A revendiquer la capacité immédiate et sans entrave de satisfaire tous les désirs comme liberté, nous nous sommes enchaînés à eux. Or le désir est fait pour l’homme et non l’inverse. L’homme peut raisonner ses désirs, mais le désir n’a pas de rationalité.
A revendiquer cette fausse liberté nous nous sommes laissés entraîner dans l’impasse généralisée actuelle. Et nous ne trouvons pas d’autre réponse que déposer volontairement notre liberté véritable au pied du néant. Cyprien de Carthage apostrophant le romain Démétrien avait vu juste : tu t’es mis à servir ceux qui étaient faits pour te servir.
Le drame du moment n’est ni le virus, ni la mort, ni le confinement. C’est la renonciation volontaire et en même temps inconsciente à notre liberté ! Or il n’y a pas plus grand curseur de l’humanité que la liberté. Même ruiné et affaibli ce qui distingue l’homme de la bête c’est sa liberté parce que la liberté est inséparable de la raison et de la vérité à laquelle nous renonçons aussi chaque jour davantage. Mais c’est là un autre débat.
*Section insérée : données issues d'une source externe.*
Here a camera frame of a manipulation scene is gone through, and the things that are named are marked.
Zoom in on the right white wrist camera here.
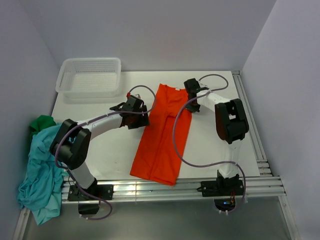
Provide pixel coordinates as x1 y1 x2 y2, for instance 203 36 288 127
199 83 209 91

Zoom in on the green t shirt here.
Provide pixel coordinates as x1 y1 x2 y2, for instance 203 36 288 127
29 115 56 138

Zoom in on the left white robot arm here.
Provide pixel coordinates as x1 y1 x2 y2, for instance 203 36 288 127
49 95 150 200

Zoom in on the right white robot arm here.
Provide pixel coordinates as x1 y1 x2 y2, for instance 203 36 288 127
184 78 249 195

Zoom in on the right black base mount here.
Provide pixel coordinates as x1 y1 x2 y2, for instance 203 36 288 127
196 175 246 215

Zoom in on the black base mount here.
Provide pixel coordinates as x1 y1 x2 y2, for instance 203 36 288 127
67 184 114 217
196 175 246 215

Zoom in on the aluminium rail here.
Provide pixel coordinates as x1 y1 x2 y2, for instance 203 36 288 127
61 174 287 205
231 70 301 240

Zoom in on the right aluminium rail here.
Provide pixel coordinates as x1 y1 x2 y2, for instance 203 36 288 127
231 70 301 240

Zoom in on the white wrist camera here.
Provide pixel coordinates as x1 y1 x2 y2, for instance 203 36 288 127
199 83 209 91
133 94 141 99

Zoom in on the teal t shirt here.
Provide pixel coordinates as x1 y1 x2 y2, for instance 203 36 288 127
17 125 63 226

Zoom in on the white perforated plastic basket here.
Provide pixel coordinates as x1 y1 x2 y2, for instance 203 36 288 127
55 57 122 99

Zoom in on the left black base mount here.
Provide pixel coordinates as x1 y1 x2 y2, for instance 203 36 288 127
67 184 114 217

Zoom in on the orange t shirt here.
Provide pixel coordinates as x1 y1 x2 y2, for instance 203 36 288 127
130 84 192 186

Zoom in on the front aluminium rail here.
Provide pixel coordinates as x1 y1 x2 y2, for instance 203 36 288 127
61 174 287 205

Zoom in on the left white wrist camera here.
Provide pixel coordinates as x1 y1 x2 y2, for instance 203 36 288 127
133 94 141 99

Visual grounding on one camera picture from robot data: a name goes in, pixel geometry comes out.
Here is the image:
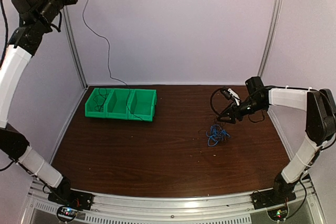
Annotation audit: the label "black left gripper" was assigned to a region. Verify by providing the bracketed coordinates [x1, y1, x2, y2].
[36, 0, 80, 27]

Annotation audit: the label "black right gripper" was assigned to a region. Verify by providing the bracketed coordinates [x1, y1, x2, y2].
[218, 97, 267, 124]

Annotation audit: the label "blue and brown cables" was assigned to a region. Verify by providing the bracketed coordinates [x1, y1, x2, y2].
[198, 121, 232, 147]

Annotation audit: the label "dark blue pulled cable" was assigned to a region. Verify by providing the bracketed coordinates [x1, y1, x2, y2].
[91, 89, 110, 112]

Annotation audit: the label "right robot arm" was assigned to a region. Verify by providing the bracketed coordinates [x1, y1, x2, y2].
[212, 76, 335, 204]

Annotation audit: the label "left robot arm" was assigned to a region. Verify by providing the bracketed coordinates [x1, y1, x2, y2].
[1, 0, 78, 205]

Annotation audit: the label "green plastic bin right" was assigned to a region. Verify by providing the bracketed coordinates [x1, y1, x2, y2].
[128, 89, 157, 122]

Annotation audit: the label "green plastic bin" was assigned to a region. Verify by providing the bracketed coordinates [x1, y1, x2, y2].
[104, 88, 132, 120]
[128, 89, 157, 122]
[85, 88, 112, 118]

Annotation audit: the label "green plastic bin middle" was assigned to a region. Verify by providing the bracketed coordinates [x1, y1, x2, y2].
[104, 88, 132, 120]

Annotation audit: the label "green plastic bin left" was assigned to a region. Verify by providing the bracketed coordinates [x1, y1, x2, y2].
[85, 88, 112, 118]

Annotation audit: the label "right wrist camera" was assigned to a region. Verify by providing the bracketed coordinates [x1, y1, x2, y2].
[220, 87, 241, 105]

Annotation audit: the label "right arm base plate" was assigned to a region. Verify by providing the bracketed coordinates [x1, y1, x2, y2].
[250, 189, 296, 210]

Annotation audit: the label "aluminium front rail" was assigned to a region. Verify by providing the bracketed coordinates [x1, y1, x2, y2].
[19, 178, 327, 223]

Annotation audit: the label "right aluminium frame post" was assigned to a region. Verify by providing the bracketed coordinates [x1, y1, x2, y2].
[257, 0, 283, 78]

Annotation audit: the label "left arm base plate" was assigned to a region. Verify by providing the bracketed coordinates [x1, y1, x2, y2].
[48, 190, 93, 210]

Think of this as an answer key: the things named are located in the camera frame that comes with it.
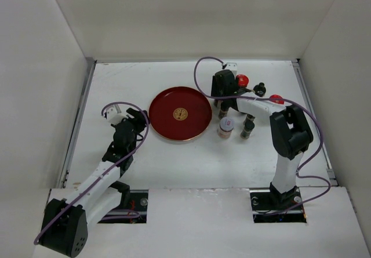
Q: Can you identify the small black cap spice bottle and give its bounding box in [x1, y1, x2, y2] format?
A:
[218, 101, 230, 119]

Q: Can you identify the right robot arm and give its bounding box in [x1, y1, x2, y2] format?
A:
[211, 70, 313, 210]

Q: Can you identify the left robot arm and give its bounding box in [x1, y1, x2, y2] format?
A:
[34, 102, 150, 257]

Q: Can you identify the red lid sauce jar back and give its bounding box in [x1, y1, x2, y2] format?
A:
[235, 74, 249, 89]

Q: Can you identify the red lid sauce jar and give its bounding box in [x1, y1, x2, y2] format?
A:
[235, 74, 249, 89]
[269, 95, 285, 105]

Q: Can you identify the black cap dark bottle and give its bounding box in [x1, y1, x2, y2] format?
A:
[253, 82, 267, 97]

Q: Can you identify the white lid pink jar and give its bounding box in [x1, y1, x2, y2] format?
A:
[217, 117, 234, 139]

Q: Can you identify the red round tray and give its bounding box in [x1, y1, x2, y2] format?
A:
[148, 86, 212, 141]

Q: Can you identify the red lid sauce jar right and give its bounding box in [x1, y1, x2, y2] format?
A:
[269, 95, 285, 105]

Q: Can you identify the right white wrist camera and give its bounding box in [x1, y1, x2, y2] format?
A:
[222, 62, 238, 74]

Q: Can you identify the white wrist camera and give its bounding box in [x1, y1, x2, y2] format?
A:
[105, 104, 123, 125]
[222, 62, 238, 74]

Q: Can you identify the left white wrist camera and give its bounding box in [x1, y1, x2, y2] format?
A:
[105, 104, 123, 125]

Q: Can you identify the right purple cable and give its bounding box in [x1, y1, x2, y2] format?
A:
[193, 56, 332, 214]

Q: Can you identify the purple cable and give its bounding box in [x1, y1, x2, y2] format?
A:
[32, 101, 150, 246]
[193, 56, 332, 214]

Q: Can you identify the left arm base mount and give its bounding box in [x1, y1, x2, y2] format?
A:
[99, 181, 149, 224]

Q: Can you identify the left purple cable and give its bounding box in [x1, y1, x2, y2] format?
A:
[32, 101, 150, 246]

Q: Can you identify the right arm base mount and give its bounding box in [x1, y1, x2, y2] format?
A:
[250, 184, 307, 223]
Ceux qui transgressent les interdits confinementaux par simple refus de se voir entraver dans leurs désirs et crient à la liberté, ne sont donc pas forcément plus libres. Mais que certains égoïsmes travestissent la question ne la rend pas moins cruciale quant au fond… la liberté ne serait-elle plus une priorité ? Ne nous y trompons pas, de la réponse à cette question dépend le monde de demain.